**Task directions**
Word for word, reproduce all entries below, leaving every picture out.

**Material for this task**
------
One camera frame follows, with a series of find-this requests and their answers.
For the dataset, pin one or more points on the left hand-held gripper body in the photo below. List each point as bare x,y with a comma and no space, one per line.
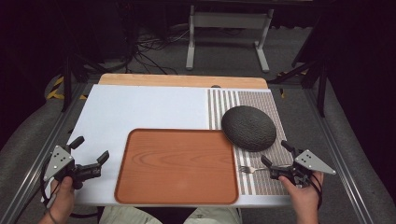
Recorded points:
59,160

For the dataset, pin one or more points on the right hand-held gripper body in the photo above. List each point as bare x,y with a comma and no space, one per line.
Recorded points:
311,162

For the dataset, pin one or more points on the silver fork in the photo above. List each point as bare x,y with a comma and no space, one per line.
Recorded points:
249,169

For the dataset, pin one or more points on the person's right hand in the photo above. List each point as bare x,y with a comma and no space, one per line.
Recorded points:
306,197

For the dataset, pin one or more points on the person's left hand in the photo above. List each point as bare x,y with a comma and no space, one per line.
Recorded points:
63,197

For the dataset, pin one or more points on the dark textured round plate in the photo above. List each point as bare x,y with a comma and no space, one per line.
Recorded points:
248,128

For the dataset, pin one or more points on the striped woven placemat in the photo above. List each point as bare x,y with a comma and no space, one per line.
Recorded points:
267,102

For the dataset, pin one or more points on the yellow black floor tape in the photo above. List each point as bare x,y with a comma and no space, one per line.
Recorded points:
56,90

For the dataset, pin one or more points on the black tripod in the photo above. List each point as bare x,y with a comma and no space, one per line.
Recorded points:
320,84
67,84

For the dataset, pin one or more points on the person's beige trousers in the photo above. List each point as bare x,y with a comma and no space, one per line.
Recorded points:
124,216

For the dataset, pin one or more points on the white table mat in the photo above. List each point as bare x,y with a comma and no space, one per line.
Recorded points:
140,105

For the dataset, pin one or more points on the brown wooden tray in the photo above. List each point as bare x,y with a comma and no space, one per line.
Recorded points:
176,166

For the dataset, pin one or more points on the light wooden table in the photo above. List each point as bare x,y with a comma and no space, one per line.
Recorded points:
180,80

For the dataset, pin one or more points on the grey metal stand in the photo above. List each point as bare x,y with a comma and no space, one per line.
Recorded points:
230,20

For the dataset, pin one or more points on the aluminium rail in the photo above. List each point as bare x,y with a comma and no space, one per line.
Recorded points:
339,155
34,155
------
**Your solution**
One camera frame follows, with a series of find-this requests and their answers.
For the dataset, pin one or more points on the left hand-held gripper body in the photo below. List each point as bare x,y with a comma and no space, one per line.
Recorded points:
59,160

For the dataset, pin one or more points on the right hand-held gripper body in the photo above. List each point as bare x,y with a comma and no space, one per line.
Recorded points:
311,162

For the dataset, pin one or more points on the silver fork in the photo above. List each point as bare x,y with a comma and no space, one per line.
Recorded points:
249,169

For the dataset, pin one or more points on the person's right hand in the photo above. List each point as bare x,y with a comma and no space, one per line.
Recorded points:
306,197

For the dataset, pin one or more points on the person's left hand in the photo above. List each point as bare x,y with a comma and no space, one per line.
Recorded points:
63,197

For the dataset, pin one or more points on the dark textured round plate in the photo above. List each point as bare x,y with a comma and no space, one per line.
Recorded points:
248,128

For the dataset, pin one or more points on the striped woven placemat in the photo above. List each point as bare x,y with a comma and no space, one per line.
Recorded points:
267,102

For the dataset, pin one or more points on the yellow black floor tape in the photo above. List each point as bare x,y with a comma and no space, one per line.
Recorded points:
56,90

For the dataset, pin one or more points on the black tripod in the photo above. List each point as bare x,y with a comma and no space, one per line.
Recorded points:
320,84
67,84

For the dataset, pin one or more points on the person's beige trousers in the photo above. List each point as bare x,y with a comma and no space, one per line.
Recorded points:
124,216

For the dataset, pin one or more points on the white table mat in the photo above. List each point as bare x,y with a comma and no space, one per line.
Recorded points:
140,105

For the dataset, pin one or more points on the brown wooden tray in the photo above. List each point as bare x,y with a comma and no space, one per line.
Recorded points:
176,166

For the dataset, pin one or more points on the light wooden table in the photo above. List each point as bare x,y with a comma and no space, one per line.
Recorded points:
180,80

For the dataset, pin one or more points on the grey metal stand in the photo above. List each point as bare x,y with a comma and no space, one per line.
Recorded points:
230,20

For the dataset, pin one or more points on the aluminium rail in the photo above. List each point as bare x,y with a comma and no space, one per line.
Recorded points:
339,155
34,155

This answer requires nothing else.